Wakeham, 69, who oversaw the privatization of British electricity during the Thatcher era of the 1980s, was a nonexecutive director of Enron and a member of its audit committee. Both positions were supposed to bolster corporate governance and actuarial probity at the company.
He flew to the United States last week to consult with lawyers and cooperate with congressional inquiries.
Enron also donated more than $1 million to Prince Charles' charity for disadvantaged youth and its executives met with him at charity dinners, the charity and St. James Palace said yesterday.
The donations to The Prince's Trust were made over eight years beginning in 1991, a spokeswoman for the trust said. They helped fund education and training programs for youngsters.
News coverage of the Enron collapse in other countries has also taken up the theme of American political probity. And in regions where American voices have publicly complained of opaque practices, political favoritism or corruption, editorial writers and columnists have avidly turned the tables and thrown Enron back at the United States as evidence of hypocrisy.
"How could all this have happened on Wall Street, the benchmark [or so Asians were told in 1997] of corporate transparency?" The Straits Times of Singapore wrote in an editorial. "The simple answer is: The U.S. government let it happen." The paper went on to note "the legalized corruption that passes for U.S. lawmaking" as a contributing factor.
The political side of the Enron story reverberated in Argentina, where the Bush family has had business interests since the mid-1980s. In an article a week ago in the daily La Nacion, a former minister of public works, Rodolfo Terragno, said he was pressed on Enron's behalf in 1988 by "a son of the vice president," who he believes was George W. Bush.

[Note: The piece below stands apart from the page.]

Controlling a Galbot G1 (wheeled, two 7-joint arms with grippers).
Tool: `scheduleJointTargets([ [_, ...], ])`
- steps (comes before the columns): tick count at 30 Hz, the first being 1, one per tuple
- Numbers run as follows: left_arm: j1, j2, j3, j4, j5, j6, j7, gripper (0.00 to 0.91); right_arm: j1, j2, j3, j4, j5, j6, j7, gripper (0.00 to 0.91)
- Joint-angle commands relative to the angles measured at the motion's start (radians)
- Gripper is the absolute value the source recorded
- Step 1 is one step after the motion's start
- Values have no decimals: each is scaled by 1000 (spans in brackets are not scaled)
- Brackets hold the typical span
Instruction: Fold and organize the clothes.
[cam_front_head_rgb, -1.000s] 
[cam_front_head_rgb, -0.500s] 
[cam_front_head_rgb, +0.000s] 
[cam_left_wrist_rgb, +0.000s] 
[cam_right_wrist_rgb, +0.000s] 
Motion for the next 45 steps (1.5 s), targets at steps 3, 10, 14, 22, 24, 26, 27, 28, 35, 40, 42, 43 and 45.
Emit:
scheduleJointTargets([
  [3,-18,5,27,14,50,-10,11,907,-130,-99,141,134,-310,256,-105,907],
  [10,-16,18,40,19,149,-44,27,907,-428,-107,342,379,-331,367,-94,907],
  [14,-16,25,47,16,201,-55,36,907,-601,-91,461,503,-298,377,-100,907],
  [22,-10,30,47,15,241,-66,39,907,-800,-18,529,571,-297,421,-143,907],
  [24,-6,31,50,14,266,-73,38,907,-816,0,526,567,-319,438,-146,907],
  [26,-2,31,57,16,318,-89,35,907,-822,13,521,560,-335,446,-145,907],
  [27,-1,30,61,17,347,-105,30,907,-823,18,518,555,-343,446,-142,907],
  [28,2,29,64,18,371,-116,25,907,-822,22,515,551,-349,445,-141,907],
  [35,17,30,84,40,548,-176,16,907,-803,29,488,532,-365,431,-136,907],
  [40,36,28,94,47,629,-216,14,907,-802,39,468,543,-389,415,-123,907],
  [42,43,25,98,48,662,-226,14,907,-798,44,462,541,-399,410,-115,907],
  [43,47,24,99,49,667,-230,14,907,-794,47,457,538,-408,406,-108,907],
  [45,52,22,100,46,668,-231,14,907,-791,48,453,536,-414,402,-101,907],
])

In Australia, too, the auditors are the center of local attention, because of Arthur Andersen's role in another corporate collapse. A high-level investigatory panel known as a royal commission is investigating the failure of HIH Ltd., the second-largest insurer in the country. It collapsed in March 2001, only a few months after issuing financial reports audited by Andersen that showed no signs of trouble.